Senin, 2 Februari, 2026

Prof. Rokhmin: Swasembada Pangan Harus Mencakup Protein Hewani

MONITOR, Jakarta – Anggota Komisi IV DPR RI, Prof. Rokhmin Dahuri menegaskan bahwa swasembada pangan nasional tidak hanya berfokus pada pemenuhan karbohidrat, tetapi juga harus mencakup ketersediaan protein hewani yang aman dan berkelanjutan. Hal tersebut disampaikannya saat kunjungan kerja Komisi IV DPR RI ke Balai Besar Veteriner (BBVet) Wates, Daerah Istimewa Yogyakarta, Jumat (30/1/2026).

Menurut Prof. Rokhmin, swasembada protein, khususnya yang bersumber dari sektor peternakan, merupakan bagian penting dari ketahanan pangan nasional sebagaimana menjadi perhatian Presiden Prabowo. Pemenuhan protein hewani dinilai krusial untuk meningkatkan kualitas sumber daya manusia sekaligus mendukung kesejahteraan peternak.

“Berbicara swasembada pangan itu bukan hanya karbohidrat, tetapi juga swasembada protein. Salah satu sumber protein utama adalah dari ternak,” ujarnya.

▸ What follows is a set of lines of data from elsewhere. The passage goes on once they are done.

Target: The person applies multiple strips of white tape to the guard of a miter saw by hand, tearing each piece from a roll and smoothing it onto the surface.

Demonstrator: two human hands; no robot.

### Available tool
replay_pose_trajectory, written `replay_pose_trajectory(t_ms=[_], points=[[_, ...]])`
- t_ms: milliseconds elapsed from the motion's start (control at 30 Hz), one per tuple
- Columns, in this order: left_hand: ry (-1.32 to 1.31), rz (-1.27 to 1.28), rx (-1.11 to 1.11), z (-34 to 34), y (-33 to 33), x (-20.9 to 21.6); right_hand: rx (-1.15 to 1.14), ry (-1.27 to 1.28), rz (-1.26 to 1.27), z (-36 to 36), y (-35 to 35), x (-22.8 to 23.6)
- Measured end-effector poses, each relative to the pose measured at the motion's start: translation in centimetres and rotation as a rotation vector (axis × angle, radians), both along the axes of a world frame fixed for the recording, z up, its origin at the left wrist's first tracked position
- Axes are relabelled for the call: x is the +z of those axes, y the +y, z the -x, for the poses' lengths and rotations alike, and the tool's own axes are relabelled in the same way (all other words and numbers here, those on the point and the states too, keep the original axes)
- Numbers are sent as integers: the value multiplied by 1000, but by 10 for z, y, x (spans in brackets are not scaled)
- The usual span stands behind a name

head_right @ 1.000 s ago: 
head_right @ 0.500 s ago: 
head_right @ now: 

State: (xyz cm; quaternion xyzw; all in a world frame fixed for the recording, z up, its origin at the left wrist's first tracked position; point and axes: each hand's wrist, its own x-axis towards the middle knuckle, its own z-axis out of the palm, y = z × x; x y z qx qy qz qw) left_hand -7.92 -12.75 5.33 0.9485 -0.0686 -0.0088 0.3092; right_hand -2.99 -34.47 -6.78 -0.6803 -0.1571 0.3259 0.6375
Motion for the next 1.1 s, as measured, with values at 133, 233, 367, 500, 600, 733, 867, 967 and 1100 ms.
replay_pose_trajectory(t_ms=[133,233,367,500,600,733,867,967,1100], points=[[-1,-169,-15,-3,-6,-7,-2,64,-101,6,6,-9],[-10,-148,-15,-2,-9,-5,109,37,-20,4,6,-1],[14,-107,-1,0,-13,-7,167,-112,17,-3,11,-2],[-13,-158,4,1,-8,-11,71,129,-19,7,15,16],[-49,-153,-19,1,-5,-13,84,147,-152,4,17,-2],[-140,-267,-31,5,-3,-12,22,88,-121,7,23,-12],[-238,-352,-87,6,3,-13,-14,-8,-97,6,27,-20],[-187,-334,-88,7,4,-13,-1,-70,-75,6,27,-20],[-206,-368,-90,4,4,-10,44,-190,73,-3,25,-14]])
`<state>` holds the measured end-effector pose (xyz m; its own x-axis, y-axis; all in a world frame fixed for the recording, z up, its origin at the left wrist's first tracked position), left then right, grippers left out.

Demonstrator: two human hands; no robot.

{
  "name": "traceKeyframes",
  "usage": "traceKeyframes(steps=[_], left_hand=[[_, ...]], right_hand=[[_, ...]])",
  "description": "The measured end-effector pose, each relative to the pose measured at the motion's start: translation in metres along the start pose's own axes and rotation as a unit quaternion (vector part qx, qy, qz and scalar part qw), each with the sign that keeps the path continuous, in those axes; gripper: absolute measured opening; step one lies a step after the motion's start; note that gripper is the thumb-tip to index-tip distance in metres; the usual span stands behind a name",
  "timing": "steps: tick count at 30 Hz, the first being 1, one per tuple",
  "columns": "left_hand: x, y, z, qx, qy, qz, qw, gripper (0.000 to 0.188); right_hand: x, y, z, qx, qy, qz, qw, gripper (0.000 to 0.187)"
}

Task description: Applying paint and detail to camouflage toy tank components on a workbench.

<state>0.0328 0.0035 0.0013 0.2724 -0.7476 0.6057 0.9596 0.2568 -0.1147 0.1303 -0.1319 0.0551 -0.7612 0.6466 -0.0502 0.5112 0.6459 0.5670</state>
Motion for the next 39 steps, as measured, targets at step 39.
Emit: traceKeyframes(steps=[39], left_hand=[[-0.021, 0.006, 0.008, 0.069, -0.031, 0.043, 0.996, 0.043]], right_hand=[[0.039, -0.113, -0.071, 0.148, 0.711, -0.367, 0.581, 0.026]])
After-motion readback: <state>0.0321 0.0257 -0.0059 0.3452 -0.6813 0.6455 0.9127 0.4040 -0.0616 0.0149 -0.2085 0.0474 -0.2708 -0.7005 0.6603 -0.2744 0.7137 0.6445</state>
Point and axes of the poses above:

Ia menambahkan, swasembada pangan tidak cukup hanya dilihat dari sisi kuantitas produksi, melainkan juga harus menjamin aspek keamanan pangan (food safety). Produk peternakan yang beredar di masyarakat harus dipastikan aman, sehat, dan layak konsumsi.

- Advertisement -

Dalam konteks tersebut, Guru Besar IPB University menilai keberadaan BBVet memiliki peran strategis dalam mendukung sistem pangan nasional, khususnya melalui fungsi pengawasan, pengujian, dan pencegahan penyakit hewan.

Prof. Rokhmin juga mengapresiasi BBVet Wates yang telah ditetapkan sebagai pusat rujukan veteriner untuk kawasan ASEAN. Selain itu, sertifikat yang diterbitkan oleh BBVet Wates disebut telah mendapat pengakuan di tingkat internasional.

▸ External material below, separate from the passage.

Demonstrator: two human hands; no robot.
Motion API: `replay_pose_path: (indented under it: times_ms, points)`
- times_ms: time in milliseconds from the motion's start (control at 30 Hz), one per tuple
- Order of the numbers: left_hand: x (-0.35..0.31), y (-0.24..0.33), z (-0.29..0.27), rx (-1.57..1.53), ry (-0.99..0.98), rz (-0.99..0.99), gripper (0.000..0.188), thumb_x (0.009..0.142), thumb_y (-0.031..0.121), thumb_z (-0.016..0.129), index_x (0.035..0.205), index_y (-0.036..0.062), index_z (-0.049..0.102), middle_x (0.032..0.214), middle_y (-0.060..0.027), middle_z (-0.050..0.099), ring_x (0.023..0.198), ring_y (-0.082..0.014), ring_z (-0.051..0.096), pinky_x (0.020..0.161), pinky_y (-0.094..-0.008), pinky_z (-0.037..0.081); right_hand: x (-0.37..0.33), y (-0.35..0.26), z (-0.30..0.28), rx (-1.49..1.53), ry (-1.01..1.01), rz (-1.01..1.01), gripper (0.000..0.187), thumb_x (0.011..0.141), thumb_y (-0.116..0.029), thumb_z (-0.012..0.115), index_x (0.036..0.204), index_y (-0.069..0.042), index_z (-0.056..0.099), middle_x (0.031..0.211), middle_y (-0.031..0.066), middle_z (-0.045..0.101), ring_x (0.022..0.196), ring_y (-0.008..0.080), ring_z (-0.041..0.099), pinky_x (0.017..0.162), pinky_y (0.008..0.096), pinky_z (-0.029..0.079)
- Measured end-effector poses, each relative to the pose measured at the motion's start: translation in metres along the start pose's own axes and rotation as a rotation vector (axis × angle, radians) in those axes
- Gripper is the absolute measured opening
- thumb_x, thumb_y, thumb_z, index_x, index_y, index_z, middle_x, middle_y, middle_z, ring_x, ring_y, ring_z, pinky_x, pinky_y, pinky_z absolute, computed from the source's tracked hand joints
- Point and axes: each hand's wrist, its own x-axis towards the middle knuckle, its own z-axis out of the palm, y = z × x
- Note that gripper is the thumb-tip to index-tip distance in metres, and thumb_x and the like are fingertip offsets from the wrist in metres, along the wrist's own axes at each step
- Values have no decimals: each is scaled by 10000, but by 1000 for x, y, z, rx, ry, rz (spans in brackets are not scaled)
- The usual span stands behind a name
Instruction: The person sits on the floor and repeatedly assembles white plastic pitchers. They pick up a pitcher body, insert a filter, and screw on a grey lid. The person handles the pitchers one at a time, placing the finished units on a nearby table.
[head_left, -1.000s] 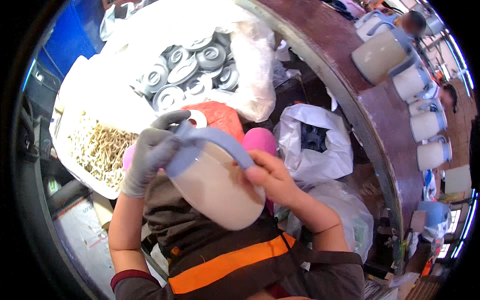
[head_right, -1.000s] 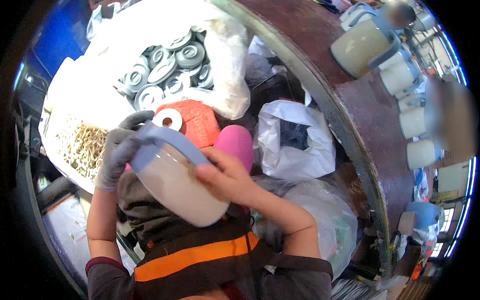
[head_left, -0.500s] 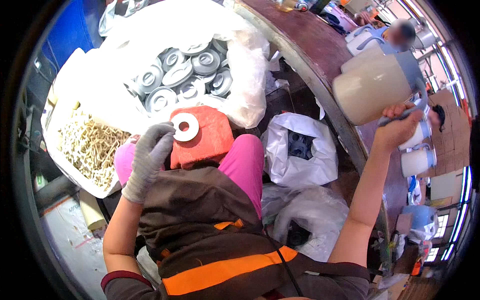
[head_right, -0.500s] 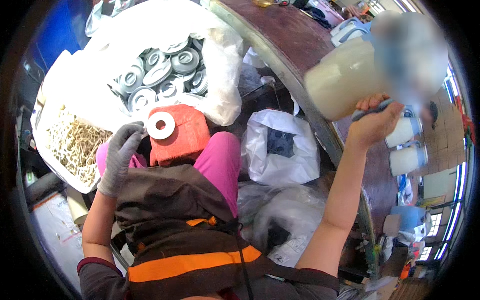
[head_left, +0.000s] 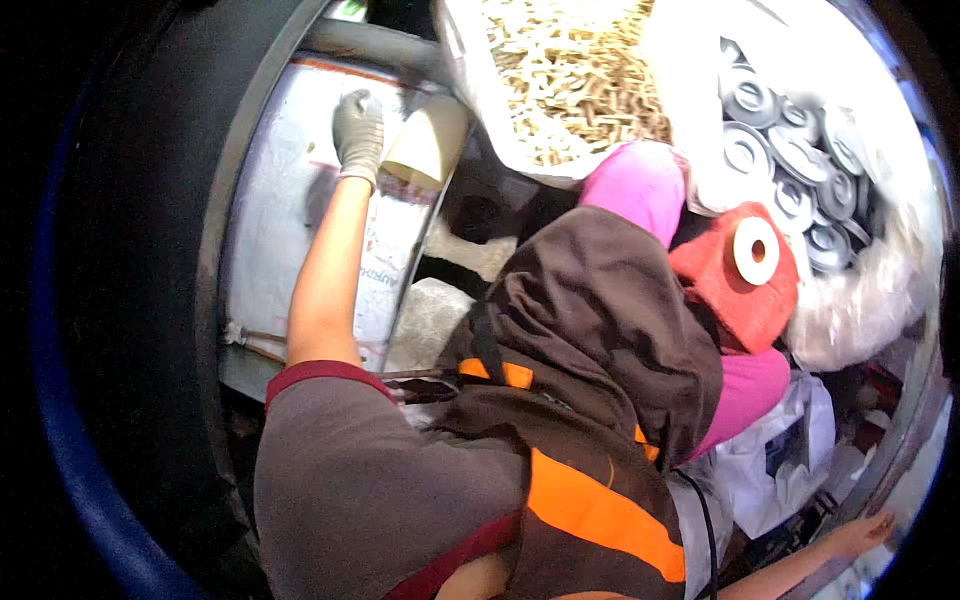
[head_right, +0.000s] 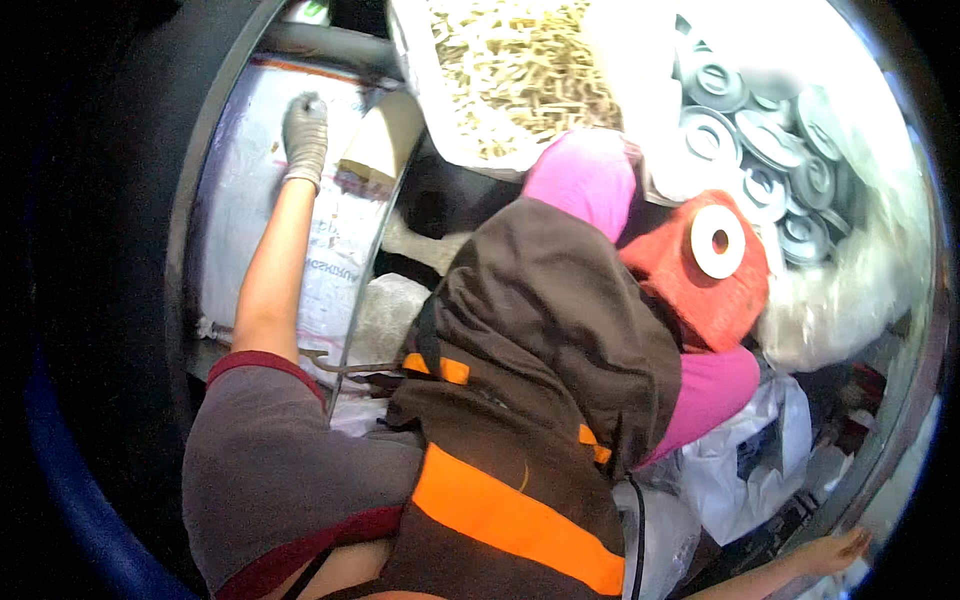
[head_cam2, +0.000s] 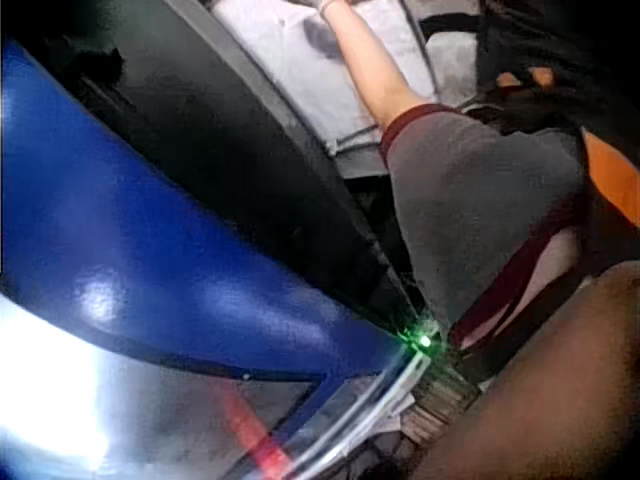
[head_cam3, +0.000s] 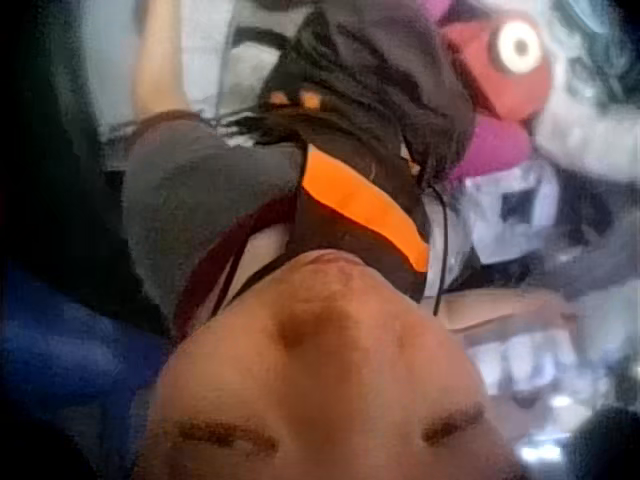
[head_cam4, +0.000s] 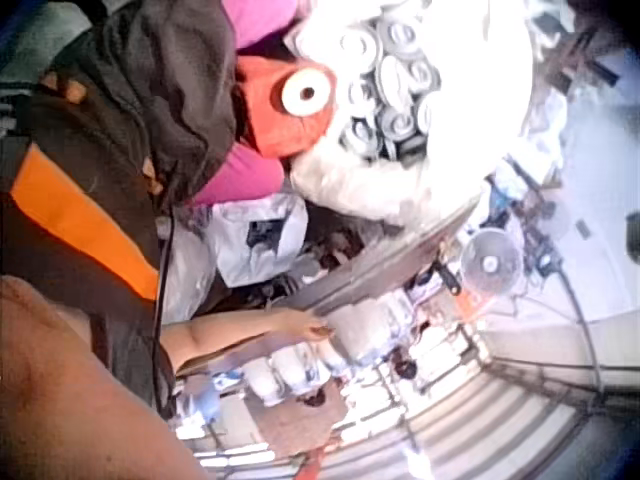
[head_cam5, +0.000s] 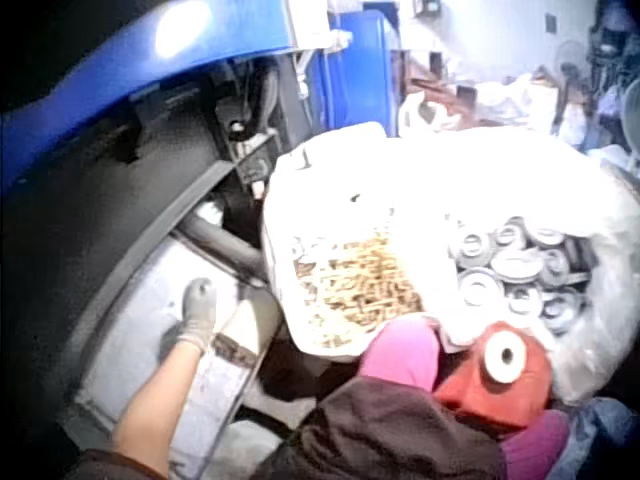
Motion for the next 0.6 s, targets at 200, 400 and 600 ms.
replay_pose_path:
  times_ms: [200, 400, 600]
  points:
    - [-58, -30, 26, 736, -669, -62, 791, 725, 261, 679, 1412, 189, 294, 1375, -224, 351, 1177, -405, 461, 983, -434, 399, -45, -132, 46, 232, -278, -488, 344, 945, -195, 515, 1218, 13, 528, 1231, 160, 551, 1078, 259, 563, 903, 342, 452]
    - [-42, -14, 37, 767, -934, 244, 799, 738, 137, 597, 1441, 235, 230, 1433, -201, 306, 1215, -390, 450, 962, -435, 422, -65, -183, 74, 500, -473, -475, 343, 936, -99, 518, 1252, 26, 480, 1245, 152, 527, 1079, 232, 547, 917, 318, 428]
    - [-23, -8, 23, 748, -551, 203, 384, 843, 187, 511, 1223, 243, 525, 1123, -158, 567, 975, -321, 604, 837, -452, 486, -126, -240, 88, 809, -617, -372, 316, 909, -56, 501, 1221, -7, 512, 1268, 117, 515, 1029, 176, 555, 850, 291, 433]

“Ini menunjukkan bahwa kapasitas dan kualitas kerja BBVet Wates sudah diakui secara global. Dalam konteks ini, kinerjanya cukup bagus dan patut kita syukuri,” katanya.

Meski demikian, ia menekankan pentingnya penguatan peran balai veteriner agar semakin optimal dalam mendukung swasembada protein hewani dan ketahanan pangan nasional ke depan.